En aplicación del principio de moderación, del que se hacen eco diversas sentencias del Tribunal Supremo, como son las de 19 y 25 de febrero de 2010, en atención a la dificultad del asunto y a la labor efectivamente realizada en el procedimiento y a la pluralidad de partes, se considera que la cantidad máxima a que debe ascender la tasación de costas a realizar por todos los conceptos, excepto el Impuesto sobre el Valor Añadido, ha de ser la cifra de 2000 euros, a satisfacer por mitad por ambas partes demandadas.

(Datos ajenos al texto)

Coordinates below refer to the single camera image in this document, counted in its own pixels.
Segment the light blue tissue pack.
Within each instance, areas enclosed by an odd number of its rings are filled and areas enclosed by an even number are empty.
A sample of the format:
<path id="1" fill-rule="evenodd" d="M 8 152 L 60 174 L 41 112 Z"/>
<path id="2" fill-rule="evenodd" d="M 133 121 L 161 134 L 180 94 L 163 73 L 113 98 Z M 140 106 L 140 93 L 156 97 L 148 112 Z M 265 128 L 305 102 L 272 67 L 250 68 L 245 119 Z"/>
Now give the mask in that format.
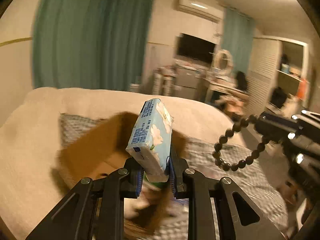
<path id="1" fill-rule="evenodd" d="M 164 183 L 169 177 L 172 117 L 164 103 L 150 99 L 132 129 L 126 151 L 141 165 L 151 183 Z"/>

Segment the grey checkered cloth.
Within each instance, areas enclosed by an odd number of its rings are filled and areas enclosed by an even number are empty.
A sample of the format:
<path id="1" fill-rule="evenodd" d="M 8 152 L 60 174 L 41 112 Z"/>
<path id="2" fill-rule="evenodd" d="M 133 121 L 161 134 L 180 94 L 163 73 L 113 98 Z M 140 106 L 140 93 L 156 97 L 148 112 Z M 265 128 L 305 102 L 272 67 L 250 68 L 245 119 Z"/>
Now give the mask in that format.
<path id="1" fill-rule="evenodd" d="M 189 138 L 178 131 L 172 133 L 172 144 L 179 157 L 208 178 L 231 178 L 255 202 L 267 218 L 280 230 L 287 227 L 287 210 L 280 193 L 269 184 L 259 163 L 236 172 L 225 172 L 218 168 L 212 157 L 213 144 Z M 188 206 L 186 199 L 176 200 Z"/>

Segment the white wardrobe shelf unit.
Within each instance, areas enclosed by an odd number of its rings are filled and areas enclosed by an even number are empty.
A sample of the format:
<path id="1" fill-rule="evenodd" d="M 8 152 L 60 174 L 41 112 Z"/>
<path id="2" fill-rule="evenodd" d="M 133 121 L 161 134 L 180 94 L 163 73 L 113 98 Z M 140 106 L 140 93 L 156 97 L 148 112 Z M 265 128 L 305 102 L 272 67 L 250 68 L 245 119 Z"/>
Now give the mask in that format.
<path id="1" fill-rule="evenodd" d="M 291 115 L 308 106 L 309 45 L 284 37 L 260 36 L 253 38 L 247 71 L 249 101 L 246 114 L 260 114 L 272 109 L 272 93 L 281 88 L 289 97 L 278 112 Z"/>

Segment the white dressing table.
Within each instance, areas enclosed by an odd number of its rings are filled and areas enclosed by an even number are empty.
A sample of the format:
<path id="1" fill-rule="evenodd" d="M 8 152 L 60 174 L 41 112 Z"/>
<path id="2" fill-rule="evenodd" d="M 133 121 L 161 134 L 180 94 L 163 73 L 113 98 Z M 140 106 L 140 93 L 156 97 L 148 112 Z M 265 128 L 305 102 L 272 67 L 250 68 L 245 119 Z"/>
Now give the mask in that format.
<path id="1" fill-rule="evenodd" d="M 234 88 L 232 86 L 233 84 L 230 82 L 224 85 L 223 83 L 217 83 L 208 78 L 203 78 L 203 84 L 207 89 L 206 96 L 204 99 L 205 103 L 210 103 L 213 92 L 220 92 L 220 93 L 232 95 L 232 96 L 235 96 L 236 98 L 241 99 L 244 102 L 247 102 L 249 100 L 249 94 L 247 92 Z"/>

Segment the brown cardboard box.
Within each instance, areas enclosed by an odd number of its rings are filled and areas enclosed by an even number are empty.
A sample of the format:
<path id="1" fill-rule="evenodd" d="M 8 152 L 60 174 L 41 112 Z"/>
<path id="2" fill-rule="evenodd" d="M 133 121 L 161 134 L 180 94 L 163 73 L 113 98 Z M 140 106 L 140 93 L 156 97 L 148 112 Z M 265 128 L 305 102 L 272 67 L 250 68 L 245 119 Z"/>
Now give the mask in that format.
<path id="1" fill-rule="evenodd" d="M 121 112 L 109 119 L 60 115 L 61 151 L 57 170 L 71 189 L 81 178 L 104 178 L 122 168 L 130 155 L 125 148 L 137 115 Z M 169 183 L 143 181 L 137 199 L 124 200 L 127 239 L 187 239 L 188 206 L 174 200 Z"/>

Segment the round vanity mirror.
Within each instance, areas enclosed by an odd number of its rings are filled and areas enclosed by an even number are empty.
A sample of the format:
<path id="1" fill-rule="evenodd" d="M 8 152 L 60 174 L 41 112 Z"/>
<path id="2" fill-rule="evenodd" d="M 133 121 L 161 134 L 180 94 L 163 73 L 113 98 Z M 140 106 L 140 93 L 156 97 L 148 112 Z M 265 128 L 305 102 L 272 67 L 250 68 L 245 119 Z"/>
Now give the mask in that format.
<path id="1" fill-rule="evenodd" d="M 228 50 L 219 50 L 213 58 L 213 68 L 223 72 L 230 72 L 233 69 L 233 57 Z"/>

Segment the small teal curtain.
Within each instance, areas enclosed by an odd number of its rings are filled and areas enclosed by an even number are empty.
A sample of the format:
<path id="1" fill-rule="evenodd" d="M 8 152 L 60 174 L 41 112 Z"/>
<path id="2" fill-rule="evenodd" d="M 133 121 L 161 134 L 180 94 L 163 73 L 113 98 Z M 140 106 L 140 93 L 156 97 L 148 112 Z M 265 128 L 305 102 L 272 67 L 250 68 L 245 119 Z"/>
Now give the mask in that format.
<path id="1" fill-rule="evenodd" d="M 233 7 L 225 9 L 221 48 L 233 57 L 233 72 L 247 74 L 255 31 L 255 21 Z"/>

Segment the grey cabinet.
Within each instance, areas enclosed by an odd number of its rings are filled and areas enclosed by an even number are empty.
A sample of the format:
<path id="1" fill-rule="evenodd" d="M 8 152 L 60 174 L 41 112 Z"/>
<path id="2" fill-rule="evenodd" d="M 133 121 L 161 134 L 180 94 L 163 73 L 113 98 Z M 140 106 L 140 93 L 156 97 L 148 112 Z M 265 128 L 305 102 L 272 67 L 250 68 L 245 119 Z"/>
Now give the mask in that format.
<path id="1" fill-rule="evenodd" d="M 201 81 L 201 72 L 194 67 L 176 66 L 173 95 L 178 98 L 195 100 Z"/>

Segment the white drawer unit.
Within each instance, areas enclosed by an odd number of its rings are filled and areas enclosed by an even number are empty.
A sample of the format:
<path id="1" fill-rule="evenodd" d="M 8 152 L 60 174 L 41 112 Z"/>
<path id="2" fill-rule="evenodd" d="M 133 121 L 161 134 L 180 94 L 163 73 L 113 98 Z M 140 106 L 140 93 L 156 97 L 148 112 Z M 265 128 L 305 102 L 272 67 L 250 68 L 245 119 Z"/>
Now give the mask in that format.
<path id="1" fill-rule="evenodd" d="M 174 72 L 154 72 L 152 95 L 171 96 L 175 76 Z"/>

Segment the white air conditioner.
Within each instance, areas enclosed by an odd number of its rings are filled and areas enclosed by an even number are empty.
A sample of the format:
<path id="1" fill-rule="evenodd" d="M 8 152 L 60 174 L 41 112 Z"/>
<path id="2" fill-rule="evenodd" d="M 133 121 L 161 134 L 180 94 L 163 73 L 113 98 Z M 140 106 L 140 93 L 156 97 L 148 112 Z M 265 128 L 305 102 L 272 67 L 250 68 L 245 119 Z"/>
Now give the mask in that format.
<path id="1" fill-rule="evenodd" d="M 193 0 L 174 0 L 173 8 L 215 23 L 219 23 L 223 20 L 222 9 Z"/>

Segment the large teal curtain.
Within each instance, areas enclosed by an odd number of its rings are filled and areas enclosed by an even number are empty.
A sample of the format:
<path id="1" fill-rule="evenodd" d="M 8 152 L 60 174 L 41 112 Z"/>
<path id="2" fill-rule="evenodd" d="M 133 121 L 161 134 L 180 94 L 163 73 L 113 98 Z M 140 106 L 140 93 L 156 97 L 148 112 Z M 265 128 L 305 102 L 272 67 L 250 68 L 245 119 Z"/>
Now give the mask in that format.
<path id="1" fill-rule="evenodd" d="M 127 91 L 140 83 L 152 6 L 153 0 L 41 0 L 34 86 Z"/>

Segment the black wall television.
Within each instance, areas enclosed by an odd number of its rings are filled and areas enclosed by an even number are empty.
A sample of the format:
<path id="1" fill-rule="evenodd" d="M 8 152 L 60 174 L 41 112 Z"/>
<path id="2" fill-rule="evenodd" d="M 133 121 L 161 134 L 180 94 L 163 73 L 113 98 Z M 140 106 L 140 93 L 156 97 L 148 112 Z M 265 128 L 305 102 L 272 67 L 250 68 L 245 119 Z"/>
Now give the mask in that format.
<path id="1" fill-rule="evenodd" d="M 176 55 L 211 64 L 216 44 L 181 33 L 176 39 Z"/>

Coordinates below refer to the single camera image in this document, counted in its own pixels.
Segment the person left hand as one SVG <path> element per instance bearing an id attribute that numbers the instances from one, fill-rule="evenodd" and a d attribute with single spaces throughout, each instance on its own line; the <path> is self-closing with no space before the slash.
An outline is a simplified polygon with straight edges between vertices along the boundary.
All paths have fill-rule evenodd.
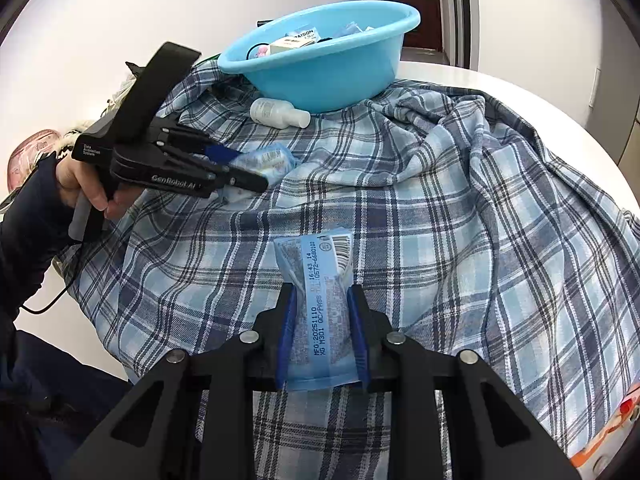
<path id="1" fill-rule="evenodd" d="M 78 195 L 82 193 L 106 220 L 112 221 L 122 218 L 143 192 L 137 186 L 121 184 L 113 197 L 108 198 L 93 166 L 70 156 L 65 156 L 56 164 L 55 179 L 58 195 L 65 206 L 74 208 Z"/>

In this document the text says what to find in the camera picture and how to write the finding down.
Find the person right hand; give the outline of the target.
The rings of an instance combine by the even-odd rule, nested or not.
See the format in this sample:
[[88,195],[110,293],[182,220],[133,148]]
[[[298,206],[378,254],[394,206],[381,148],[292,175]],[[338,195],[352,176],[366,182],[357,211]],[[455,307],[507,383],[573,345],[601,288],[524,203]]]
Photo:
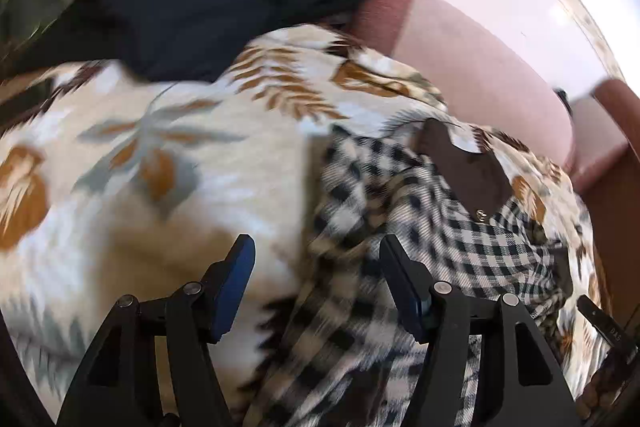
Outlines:
[[623,386],[627,375],[626,365],[620,355],[612,351],[586,384],[582,394],[576,399],[576,409],[582,421],[588,421],[595,413],[612,407],[616,395]]

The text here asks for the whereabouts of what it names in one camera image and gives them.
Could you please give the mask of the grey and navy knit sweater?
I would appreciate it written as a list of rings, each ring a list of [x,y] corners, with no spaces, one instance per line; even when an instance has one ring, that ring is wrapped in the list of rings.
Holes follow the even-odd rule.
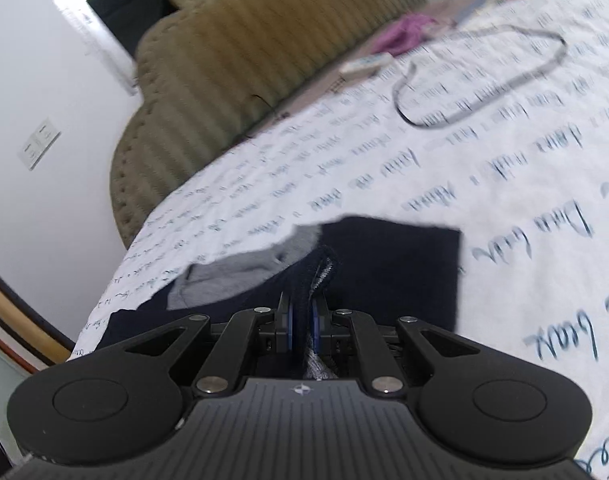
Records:
[[[260,377],[277,366],[299,378],[307,349],[319,341],[314,330],[321,307],[363,312],[383,326],[408,315],[454,330],[460,249],[461,232],[435,226],[364,217],[298,226],[268,248],[192,264],[135,310],[112,313],[98,347],[190,315],[222,324],[239,311],[284,304],[287,350],[264,359],[248,349],[238,373]]]

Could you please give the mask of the white remote control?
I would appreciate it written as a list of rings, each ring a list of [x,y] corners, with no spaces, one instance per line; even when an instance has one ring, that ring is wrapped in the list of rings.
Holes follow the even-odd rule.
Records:
[[[369,77],[386,68],[393,61],[393,56],[388,52],[371,54],[342,64],[339,68],[339,74],[347,80]]]

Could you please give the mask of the white quilt with blue script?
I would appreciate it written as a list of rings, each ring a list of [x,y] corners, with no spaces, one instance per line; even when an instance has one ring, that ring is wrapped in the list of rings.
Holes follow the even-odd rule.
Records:
[[[349,214],[463,234],[457,330],[591,399],[609,479],[609,0],[511,0],[211,162],[147,218],[74,347],[193,263]]]

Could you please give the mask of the olive upholstered headboard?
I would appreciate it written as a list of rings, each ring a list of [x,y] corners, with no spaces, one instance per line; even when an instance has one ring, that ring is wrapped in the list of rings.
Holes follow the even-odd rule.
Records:
[[[427,0],[170,0],[135,54],[143,93],[114,150],[124,244],[171,192],[305,84]]]

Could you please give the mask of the purple cloth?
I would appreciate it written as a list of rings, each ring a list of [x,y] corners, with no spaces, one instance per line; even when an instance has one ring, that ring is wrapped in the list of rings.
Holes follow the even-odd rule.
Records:
[[[421,13],[408,13],[389,25],[373,42],[370,54],[399,56],[419,46],[428,27],[438,21]]]

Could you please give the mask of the gold and black frame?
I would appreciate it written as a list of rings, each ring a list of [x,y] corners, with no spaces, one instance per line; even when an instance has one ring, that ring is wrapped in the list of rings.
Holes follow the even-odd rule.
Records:
[[[0,277],[0,352],[34,374],[66,362],[73,341],[47,322]]]

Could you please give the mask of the white wall socket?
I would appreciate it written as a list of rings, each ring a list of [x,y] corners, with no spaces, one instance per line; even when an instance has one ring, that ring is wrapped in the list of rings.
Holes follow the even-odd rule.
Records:
[[[61,133],[50,118],[44,119],[39,124],[18,151],[18,157],[27,170],[32,171],[36,167]]]

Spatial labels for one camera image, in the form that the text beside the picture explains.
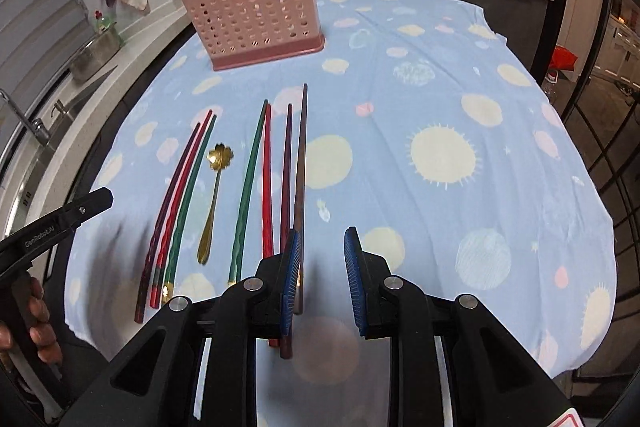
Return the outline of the person's left hand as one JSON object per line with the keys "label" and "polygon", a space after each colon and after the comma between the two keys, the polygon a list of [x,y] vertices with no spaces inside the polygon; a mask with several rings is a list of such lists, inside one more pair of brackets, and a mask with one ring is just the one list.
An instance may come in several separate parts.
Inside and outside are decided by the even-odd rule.
{"label": "person's left hand", "polygon": [[[44,301],[44,290],[40,280],[30,278],[30,297],[27,310],[34,318],[34,324],[29,329],[29,336],[38,348],[38,357],[47,364],[61,365],[63,353],[58,338],[50,324],[50,312]],[[6,369],[12,369],[8,352],[13,347],[13,337],[6,324],[0,325],[1,363]]]}

Vistos los artículos citados y demás de general y pertinente aplicación,
Fallo
PRIMERO: Estimar el presente recurso contencioso-administrativo nº 152/2021 interpuesto por la representación procesal de Dª Pilar y D. Rafael contra la desestimación presunta de la reclamación por responsabilidad patrimonial presentada, que se anula por su disconformidad con el ordenamiento jurídico.
SEGUNDO: Como consecuencia de ello se reconoce el derecho de los actores a ser indemnizados en la cantidad de 80.000 euros para ambos progenitores, a cuyo pago se condena a la Administración y a su aseguradora de manera solidaria.
TERCERO: Las costas se imponen a la parte demandada en los términos y con el límite fijado en el último Fundamento de Derecho.
Notifíquese a las partes, haciéndoles saber que esta sentencia no es firme y que contra la misma cabe interponer recurso de casación que se preparará ante esta Sala en el plazo de 30 días ( artículo 89.1 de la LRJCA ), contados desde el siguiente al de la notificación de esta resolución, mediante escrito en el que se dé cumplimiento a los requisitos del artículo 89.2, con remisión a los criterios orientativos recogidos en el apartado III del Acuerdo de 20 de abril de 2016, de la Sala de Gobierno del Tribunal Supremo, publicado en el BOE nº 162 de 6 de julio de 2016, y previa consignación en la Cuenta de Depósitos y Consignaciones de este órgano jurisdiccional en el Banco Santander, con nº 4635 0000 93 0152 21, de un depósito de 50 euros, debiendo indicar en el campo concepto del documento resguardo de ingreso que se trata de un 'Recurso'.
Así por esta nuestra Sentencia, lo pronunciamos, mandamos y firmamos.